John Ford was killed in action on 3rd May 1917 whilst serving with the 8th East Surrey Regiment. It wasn't until April the following year however, that Chailey Parish Magazine reported that he had been killed in action.

John was born in Chailey around 1885 and before joining the East Surreys had served with the Royal Sussex Regiment. His number indicates that he had joined a Sussex service battalion in February or March 1916 while his East Surrey number, 28239, indicates that he joined this regiment some time between April and December 1916 (but probably nearer to the summer than the winter).

John Ford has no known grave and is commemorated on the Arras memorial.

Monday, November 27, 2006

Remembering Arthur Turner - KiA 89 years ago today


According to the 1901 census, seven year Arthur Turner was born at Ringmer, Sussex although Soldiers Died In The Great War (SD) notes his place of birth as Little Horsted, Sussex. At the time the census was taken, Arthur was living with his parents Henry (46) and Elizabeth (46) at South Street, Chailey. Henry had been born in Ringmer and was working as a farm labourer. Elizabeth had been born at Fletching.

Arthur enlisted in the Royal Sussex Regiment at Lewes, Sussex and was given the number G/21022. Chailey Parish Magazine first mentions him in June 1917, recording him as Turner, Pte A, 3rd Royal Sussex. These details then appear every month up to and including September 1917. In December 1917 he appears in the magazine’s Roll of Honour as: Pte A Turner, 8th Royal Sussex Pioneers, killed in action, Nov 26th 1917 in France.

SD and The Commonwealth War Graves’ Commission’s Roll of Honour (CWGC) note Arthur’s date of death as 27th November 1917, SD stating that he died of wounds. CWGC notes that at the time of his death he was serving with D Company, 8th Royal Sussex and that he was 24 years old. CWGC also notes that he was the son of Henry and Elizabeth Turner of White Lodge, Roeheath, Chailey, Lewes.

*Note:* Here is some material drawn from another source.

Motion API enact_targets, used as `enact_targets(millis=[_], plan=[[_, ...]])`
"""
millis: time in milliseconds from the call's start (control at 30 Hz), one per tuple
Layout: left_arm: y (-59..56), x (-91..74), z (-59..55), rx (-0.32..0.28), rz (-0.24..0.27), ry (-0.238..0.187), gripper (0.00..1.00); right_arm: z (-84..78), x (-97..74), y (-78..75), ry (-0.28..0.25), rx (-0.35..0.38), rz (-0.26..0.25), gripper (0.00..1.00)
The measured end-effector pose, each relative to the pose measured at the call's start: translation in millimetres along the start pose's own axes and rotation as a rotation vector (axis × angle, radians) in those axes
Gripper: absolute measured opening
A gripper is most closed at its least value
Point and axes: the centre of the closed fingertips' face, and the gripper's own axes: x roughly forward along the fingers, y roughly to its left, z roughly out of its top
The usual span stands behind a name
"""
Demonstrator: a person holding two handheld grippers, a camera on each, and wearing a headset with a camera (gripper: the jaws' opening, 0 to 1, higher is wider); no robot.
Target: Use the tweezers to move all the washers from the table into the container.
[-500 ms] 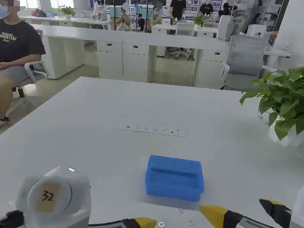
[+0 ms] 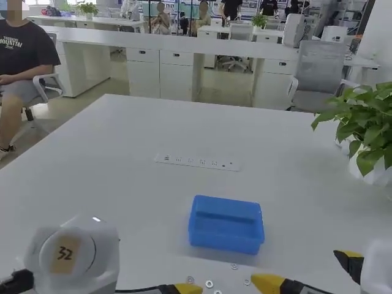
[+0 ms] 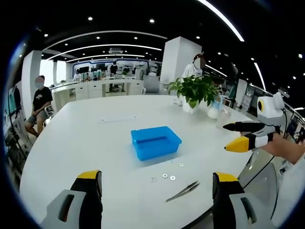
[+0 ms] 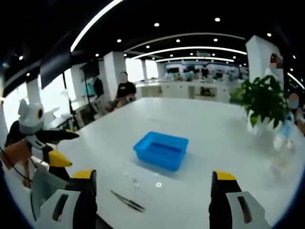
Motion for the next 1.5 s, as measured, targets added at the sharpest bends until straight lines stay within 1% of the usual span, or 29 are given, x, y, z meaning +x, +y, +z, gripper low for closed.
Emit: enact_targets(millis=[200, 367, 500, 667, 1000, 1100, 1367, 1500], plan=[[1.9, -0.4, -1.0, -0.003, 0.005, 0.003, 0.99, 0.8, -0.5, 0.0, 0.000, 0.000, 0.000, 0.99], [3.0, -1.8, -1.5, -0.005, 0.008, 0.004, 0.99, 5.3, -1.1, -0.7, -0.016, 0.004, 0.004, 0.99], [5.0, -2.9, 0.0, -0.001, 0.014, -0.004, 0.99, 7.5, -1.4, -1.0, -0.025, 0.010, 0.006, 0.99], [6.2, -2.6, -0.6, 0.000, 0.017, -0.001, 0.99, 7.6, -1.6, -1.7, -0.028, 0.007, 0.005, 0.99], [5.3, -1.8, -0.2, 0.006, 0.014, -0.002, 0.99, 5.7, -3.3, -5.6, -0.034, 0.010, -0.001, 0.99], [5.3, -1.4, -1.8, 0.007, 0.013, 0.007, 0.99, 5.1, -3.5, -5.3, -0.032, 0.009, -0.003, 0.99], [6.1, -1.6, -2.2, 0.011, 0.017, 0.008, 0.99, 6.4, -3.4, -6.1, -0.037, 0.002, -0.003, 0.99], [5.0, -2.1, -0.3, 0.011, 0.013, -0.001, 0.99, 6.3, -3.9, -6.0, -0.039, 0.002, 0.000, 0.99]])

The 8th Royal Sussex Battalion was a New Army battalion formed at Chichester in September 1914. It was a pioneer battalion attached to the 54th Brigade in the 18th Division.
The 18th Divisional history has nothing to say about the actual date on which Arthur Turner was killed but it describes the misery of the division’s position in some detail. November 1917 saw it holding fast at Houthulst Forest north of Ypres, “a flat, low-lying 600 acres of broken stumps and wreckage , a swamp with many a deep and treacherous hole to trap the unwary walker and let him in up to the neck… It was mud that stank: when the rain ceased the nostrils had to accept a faded musty smell that hung in the air five miles behind the line – a smell that told of desolation and decay, of gas shells, of dead men.”

Arthur Turner, commemorated on Chailey’s war memorial, is buried at Dozinghem Military Cemetery, Poperinghe. The inscription on his grave stone reads: THE LORD KNOWETH THEM / THAT ARE HIS.